On a calm November day on Lake Erie, the air wasn’t filled with the sounds of squawking seabirds or even passing boats.
Rather, a dump truck rumbled down a rocky bank, depositing its load into the shallow water.
“The truck that just came in had a ton of sand in it and that is to help create a substrate that's good for plants to get started in,” said Ashlee Decker, a restoration ecologist with the Nature Conservancy.
This construction project will restore 16 acres of wetlands and 2,000 feet of shoreline within the Sandusky Bay. It’s a fraction of the 11,000 linear feet of shoreline the Nature Conservancy is working to restore altogether.
“The Sandusky Bay is one of the largest freshwater estuaries in Lake Erie,” Decker said.
Its shallow, warm water provides a valuable habitat for fish and migratory birds. But it’s often murky and prone to algal blooms.
With funding from H2Ohio and the National Oceanic and Atmospheric Administration, the Nature Conservancy is aiming to remedy that.
A changing bay
“Before the 1800s, if you looked out at the bay, it was a mosaic of different kinds of vegetation,” Decker said. “It ranged from wild rice fields to bottomland forests.”
But European settlers changed the landscape drastically, draining natural wetlands to create farmland and building cities along the coast.
With less native vegetation, the shoreline started eroding. In the Pickerel Creek Wildlife Area, Decker says it’s been pushed back by almost 100 feet in just the past few years.
“If you look over to the right, you can see roots of the trees hanging out,” she said. “That's where all the sediment has been lost over time.”

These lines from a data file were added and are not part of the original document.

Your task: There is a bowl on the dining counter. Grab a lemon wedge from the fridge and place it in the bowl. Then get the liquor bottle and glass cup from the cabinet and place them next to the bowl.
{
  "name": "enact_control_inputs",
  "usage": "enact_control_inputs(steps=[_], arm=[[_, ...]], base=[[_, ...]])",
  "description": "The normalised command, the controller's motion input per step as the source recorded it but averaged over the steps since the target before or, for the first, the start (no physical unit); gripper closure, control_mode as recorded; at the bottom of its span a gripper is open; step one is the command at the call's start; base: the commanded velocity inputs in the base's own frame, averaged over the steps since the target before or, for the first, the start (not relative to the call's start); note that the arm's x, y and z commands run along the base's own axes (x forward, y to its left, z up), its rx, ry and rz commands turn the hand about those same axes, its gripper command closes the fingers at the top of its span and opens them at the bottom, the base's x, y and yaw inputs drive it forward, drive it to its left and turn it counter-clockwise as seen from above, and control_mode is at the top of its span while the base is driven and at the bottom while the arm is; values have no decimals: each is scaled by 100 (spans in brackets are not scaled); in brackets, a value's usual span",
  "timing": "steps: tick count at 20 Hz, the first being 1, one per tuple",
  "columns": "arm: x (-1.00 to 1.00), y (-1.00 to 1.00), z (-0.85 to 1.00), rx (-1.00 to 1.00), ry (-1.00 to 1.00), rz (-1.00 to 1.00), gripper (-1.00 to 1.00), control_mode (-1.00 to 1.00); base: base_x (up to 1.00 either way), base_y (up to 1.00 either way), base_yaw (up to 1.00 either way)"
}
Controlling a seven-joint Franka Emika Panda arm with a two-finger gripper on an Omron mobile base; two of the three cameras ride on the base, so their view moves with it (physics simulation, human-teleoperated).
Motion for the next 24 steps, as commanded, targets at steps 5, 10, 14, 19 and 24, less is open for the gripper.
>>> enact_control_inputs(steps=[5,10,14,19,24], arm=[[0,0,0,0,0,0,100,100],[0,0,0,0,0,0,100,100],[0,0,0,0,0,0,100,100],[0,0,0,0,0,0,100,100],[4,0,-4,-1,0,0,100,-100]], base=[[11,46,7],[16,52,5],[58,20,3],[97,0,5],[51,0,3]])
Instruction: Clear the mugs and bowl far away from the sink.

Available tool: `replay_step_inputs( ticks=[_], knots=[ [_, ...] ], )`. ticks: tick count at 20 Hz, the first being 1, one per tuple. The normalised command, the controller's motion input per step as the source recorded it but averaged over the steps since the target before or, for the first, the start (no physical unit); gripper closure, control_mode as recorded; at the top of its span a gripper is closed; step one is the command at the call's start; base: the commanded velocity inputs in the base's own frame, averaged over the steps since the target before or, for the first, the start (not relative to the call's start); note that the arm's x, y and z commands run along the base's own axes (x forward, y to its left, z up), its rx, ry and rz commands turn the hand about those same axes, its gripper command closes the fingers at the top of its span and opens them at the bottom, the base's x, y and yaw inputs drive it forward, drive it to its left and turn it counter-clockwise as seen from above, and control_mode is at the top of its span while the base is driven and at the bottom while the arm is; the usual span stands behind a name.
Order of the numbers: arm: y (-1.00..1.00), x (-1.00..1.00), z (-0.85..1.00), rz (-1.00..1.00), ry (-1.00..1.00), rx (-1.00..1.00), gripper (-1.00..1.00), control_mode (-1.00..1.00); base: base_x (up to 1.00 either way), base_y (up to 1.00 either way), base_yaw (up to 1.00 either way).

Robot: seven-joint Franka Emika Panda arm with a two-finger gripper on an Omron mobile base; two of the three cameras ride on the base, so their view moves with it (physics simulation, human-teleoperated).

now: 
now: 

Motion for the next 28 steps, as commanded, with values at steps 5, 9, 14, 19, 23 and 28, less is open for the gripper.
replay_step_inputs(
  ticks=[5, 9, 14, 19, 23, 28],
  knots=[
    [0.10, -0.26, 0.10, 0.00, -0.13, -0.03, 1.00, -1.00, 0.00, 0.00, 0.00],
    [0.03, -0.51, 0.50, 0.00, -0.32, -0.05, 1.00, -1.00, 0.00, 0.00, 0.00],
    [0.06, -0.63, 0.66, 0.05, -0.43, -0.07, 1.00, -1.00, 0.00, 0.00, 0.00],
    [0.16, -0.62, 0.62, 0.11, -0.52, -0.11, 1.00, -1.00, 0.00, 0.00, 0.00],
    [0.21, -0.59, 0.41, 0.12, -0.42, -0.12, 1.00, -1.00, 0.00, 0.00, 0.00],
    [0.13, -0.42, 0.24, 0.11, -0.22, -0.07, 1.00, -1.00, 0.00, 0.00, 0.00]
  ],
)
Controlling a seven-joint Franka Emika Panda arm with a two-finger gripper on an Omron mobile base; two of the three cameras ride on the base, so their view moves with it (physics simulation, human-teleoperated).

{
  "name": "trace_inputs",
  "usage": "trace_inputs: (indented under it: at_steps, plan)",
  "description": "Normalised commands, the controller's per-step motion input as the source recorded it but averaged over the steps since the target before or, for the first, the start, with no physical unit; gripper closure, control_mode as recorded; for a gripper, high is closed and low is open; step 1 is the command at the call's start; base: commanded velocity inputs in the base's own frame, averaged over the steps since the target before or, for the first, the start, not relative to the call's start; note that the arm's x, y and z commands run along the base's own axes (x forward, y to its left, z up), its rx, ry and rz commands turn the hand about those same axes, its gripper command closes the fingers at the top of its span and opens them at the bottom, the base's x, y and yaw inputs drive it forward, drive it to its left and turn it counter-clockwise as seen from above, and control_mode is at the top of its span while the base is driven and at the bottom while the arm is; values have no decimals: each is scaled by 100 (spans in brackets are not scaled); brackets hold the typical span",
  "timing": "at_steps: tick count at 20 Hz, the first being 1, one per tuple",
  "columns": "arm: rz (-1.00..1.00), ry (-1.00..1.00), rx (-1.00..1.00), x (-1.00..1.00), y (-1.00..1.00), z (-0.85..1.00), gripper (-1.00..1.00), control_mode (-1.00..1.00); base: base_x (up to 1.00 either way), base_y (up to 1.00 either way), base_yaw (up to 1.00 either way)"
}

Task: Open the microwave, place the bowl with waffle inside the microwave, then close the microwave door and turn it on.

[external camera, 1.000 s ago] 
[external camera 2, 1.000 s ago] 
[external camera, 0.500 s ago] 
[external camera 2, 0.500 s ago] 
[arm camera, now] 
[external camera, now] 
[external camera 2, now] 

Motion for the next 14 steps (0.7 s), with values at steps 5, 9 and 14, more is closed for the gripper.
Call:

To combat this, more and more coastal communities across the Great Lakes have put in concrete barriers and large rock dikes. But as waves slam into them over and over again, Decker says they churn up sediment from the bottom of the lake.
“It makes the water cloudy and turbid and plants can't grow in that cloudy water,” she said. “It's kind of this vicious cycle.”
So the Nature Conservancy is trying a different approach.
An innovative solution
Instead of armoring the shore in concrete, they’re building long, natural barriers a few hundred feet into the water to weaken the waves before they hit the shore.
“We're using rock, but much smaller rock than on our dikes, with gentle slopes that will attenuate that wave action as it comes along the shore and help create quiet waters behind it so we can get some vegetation established,” Decker explained.
That vegetation will do two things: it’ll help slow erosion and it’ll soak up nutrients like phosphorus.
That’s important, because this restoration project isn’t just about improving a small section of shoreline. It’s about cleaning up Lake Erie’s water and reducing toxic algal blooms.
“Our goal is to significantly reduce the phosphorus flow into the bay, and then of course from the bay into the lake,” said Mary Mertz, director of the Ohio Department of Natural Resources, which owns this property and is helping fund the shoreline restoration.
It goes hand in hand with the department’s other water quality efforts, like curbing nutrient runoff from farm fields.
“When we reduce that phosphorus flow, or if we reduce it significantly, our expectation is we will have a cleaner, more beautiful bay,” Mertz said.
The project’s benefits
A cleaner bay means more wildlife can call the area home.
Jim Brown grew up just a few miles from this area, and now works with the ODNR as the Assistant Wildlife Management Supervisor for the Pickerel Creek Wildlife Area.
Since the Nature Conservancy first started restoring the shoreline in the Sandusky Bay, he says he’s seen everything from river otters to sandhill cranes.
“We have a quite a few [eagles] up here,” he said, “So many so that sometimes you have to be looking above you for fish falling out of the sky.”
And cleaner water has benefits for locals and visitors, too.
“People around here depend on our fisheries for commercial fishing, for sustenance fishing, for recreation, and so it really is a benefit to the community,” Decker said.
She hopes more communities consider similar solutions.
“We don't see anything like this on the Great Lakes at this point and we hope that it influences the way we think about our shoreline in the future.”
The shoreline restoration projects will take a few more years to complete: Decker hopes eventually, Ohioans will see a more beautiful and healthier shoreline.